What does this mean to you? Well quite simply if you are blocked by SORBS unless your database lookup says ‘Spam Database’ then you have nothing to pay, there is no fine.

Now, what are all the databases?

The HTTP, SOCKS and MISC databases are all proxy servers of one sort or another, and getting delisted is a simple matter of obtaining a key, and sending in a specifically formatted message to our test address. This will cause servers around the world to issue random tests on the server immediately and if it appears not to have a proxy anymore, it will delist the IP address. Over the following few weeks other servers will perform the same tests at random to help ensure that the proxy server was secured and not just ‘turned off’.

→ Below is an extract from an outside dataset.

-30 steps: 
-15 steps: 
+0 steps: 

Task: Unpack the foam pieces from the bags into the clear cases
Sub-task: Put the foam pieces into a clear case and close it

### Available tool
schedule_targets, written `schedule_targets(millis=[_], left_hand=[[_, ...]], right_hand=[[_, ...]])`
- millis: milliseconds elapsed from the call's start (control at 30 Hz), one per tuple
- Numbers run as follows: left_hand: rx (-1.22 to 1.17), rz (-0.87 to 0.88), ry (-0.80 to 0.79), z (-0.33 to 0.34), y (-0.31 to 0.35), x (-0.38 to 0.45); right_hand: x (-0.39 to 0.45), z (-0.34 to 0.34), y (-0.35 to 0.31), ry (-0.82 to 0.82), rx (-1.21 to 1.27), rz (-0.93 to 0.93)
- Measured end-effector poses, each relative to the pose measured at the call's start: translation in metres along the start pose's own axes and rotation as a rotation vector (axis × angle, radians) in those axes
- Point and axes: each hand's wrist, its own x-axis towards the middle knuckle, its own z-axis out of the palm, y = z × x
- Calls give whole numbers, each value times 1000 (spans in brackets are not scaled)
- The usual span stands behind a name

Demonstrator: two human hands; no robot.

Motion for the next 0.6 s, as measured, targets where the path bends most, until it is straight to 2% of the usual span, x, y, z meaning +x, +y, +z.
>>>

The Open-Relay database is similar to the proxy database in that the delisting function works in the same way, however rather than testing for an open proxy it tests to see if the server is a mail server that will relay messages for anyone.

The Web and Vulnerability database is a little secretive about how it works, but here’s the gist… If your host sends messages into our spamtraps the connection information is checked, this is things like the TCP Flags, the Hostname, the IP address, the SMTP commands it uses and which order, and the number of times it attempts to connect in a certain period of time. If certain conditions are met, the host is listed as a ‘Possibly Trojaned Host’. Additionally if the host attempts to send viruses to the spamtrap servers it could also cause a listing, though these are more stringently checked as we do not wish to list ISPs mail servers for delivering virus payloads even though they should be virus scanning ALL mail.

The Zombie Database is not a database of hosts that are zombie machines, but are of networks that have been hijacked. Hijacking occurs when a network becomes disused or the owner fall into receivership and a spammer takes over their network by fraudulent means. A lot of research goes into entries in this database, and removal is more research which a listee can aid by proving their legal ownership of the domain concerned.

The admin block database is where the administrator of the network has requested that they never be contacted by anyone at SORBS or any of the test machines, and to prevent SORBS servers from being triggered into sending messages or contacting their networks a general block is placed on every service. Removal can happen at any time when the registered network owner requests delisting.

The Spam Database, well this one is where we put IPs sending spam, and any netblocks that are actively supporting spammers. This means that occasionally people are blocked because of other people within their network. More information on this issue can be found in our ‘Spam Database Listings‘ article.

I hope this gives a little insight into how the SORBS Databases are defined and you will now understand that a listing in SORBS doesn’t mean you’re “listed on the spam database” but can mean a variety of other things.